→ WORK TO BE COMPLETED
Only a verbatim restatement of the lines from the one with "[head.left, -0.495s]" through the end of the listing below is wanted. Pictures should be left out.

→ SOURCE MATERIAL
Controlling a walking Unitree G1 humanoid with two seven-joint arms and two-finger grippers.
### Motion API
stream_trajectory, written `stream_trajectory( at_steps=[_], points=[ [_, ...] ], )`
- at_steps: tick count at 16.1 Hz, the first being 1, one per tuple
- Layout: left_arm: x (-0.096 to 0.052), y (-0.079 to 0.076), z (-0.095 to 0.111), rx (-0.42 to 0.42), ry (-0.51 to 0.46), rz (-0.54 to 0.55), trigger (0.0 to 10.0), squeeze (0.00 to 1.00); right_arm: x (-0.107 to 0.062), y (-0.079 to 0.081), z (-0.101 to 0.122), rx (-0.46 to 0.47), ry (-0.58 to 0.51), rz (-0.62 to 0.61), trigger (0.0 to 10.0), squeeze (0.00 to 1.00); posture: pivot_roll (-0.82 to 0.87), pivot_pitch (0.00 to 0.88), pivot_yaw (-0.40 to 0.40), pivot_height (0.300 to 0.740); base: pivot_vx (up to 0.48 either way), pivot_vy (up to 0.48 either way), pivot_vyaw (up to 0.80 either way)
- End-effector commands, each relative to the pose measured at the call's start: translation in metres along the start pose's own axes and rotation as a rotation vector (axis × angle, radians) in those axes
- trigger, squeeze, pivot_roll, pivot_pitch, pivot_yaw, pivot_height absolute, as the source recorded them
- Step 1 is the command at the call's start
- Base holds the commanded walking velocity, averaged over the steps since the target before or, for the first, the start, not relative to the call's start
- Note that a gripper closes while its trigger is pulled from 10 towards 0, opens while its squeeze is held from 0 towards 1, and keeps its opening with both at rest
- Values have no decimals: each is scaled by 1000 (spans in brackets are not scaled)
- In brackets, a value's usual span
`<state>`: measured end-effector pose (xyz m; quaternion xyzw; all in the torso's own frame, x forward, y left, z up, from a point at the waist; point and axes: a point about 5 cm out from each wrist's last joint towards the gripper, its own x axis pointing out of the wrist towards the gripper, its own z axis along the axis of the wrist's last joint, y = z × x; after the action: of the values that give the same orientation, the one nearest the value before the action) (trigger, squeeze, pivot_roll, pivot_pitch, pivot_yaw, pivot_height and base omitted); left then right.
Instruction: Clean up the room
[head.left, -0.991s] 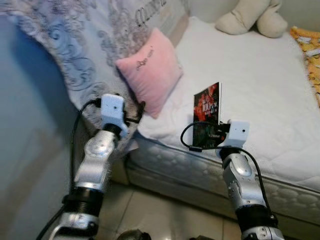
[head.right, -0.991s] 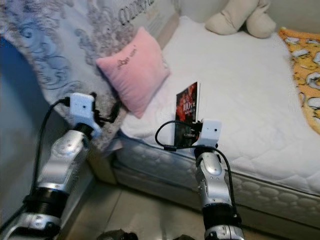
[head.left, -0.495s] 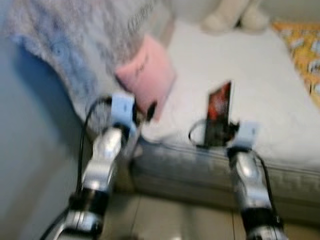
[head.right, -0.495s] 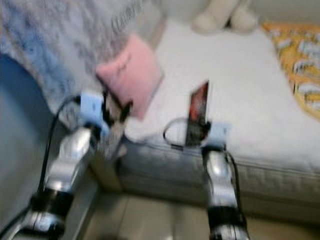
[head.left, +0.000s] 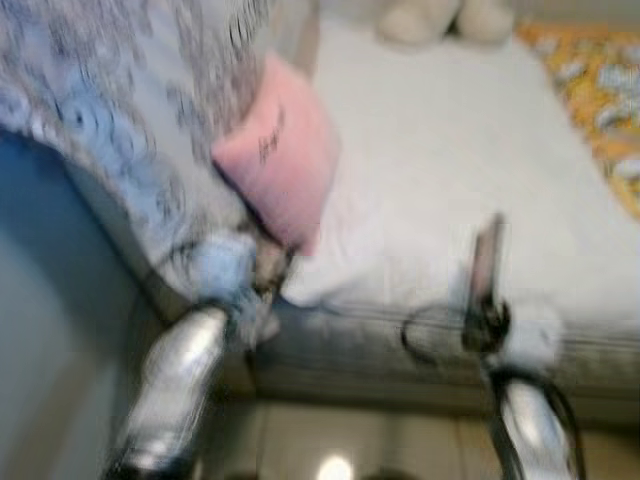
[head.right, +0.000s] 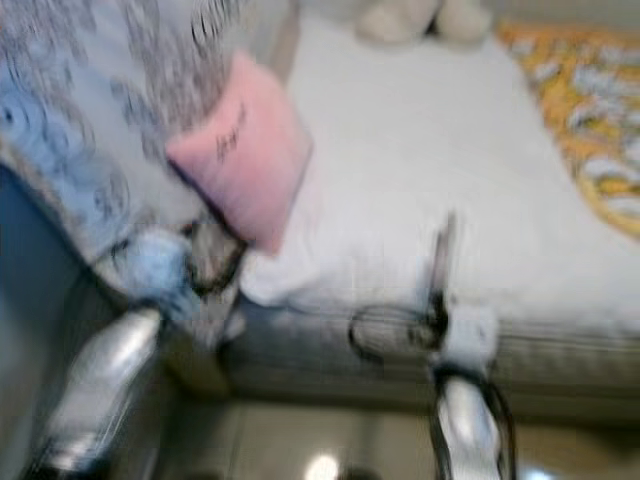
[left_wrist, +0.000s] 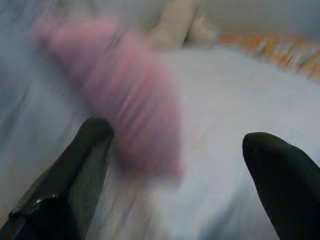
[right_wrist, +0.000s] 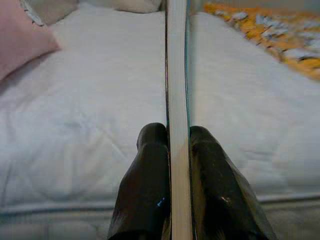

→ YOUR RESPONSE
[head.left, -0.495s] 
[head.right, -0.495s] 
[head.left, +0.000s] 
[head.right, +0.000s] 
[left_wrist, +0.000s] 
[right_wrist, +0.000s] 

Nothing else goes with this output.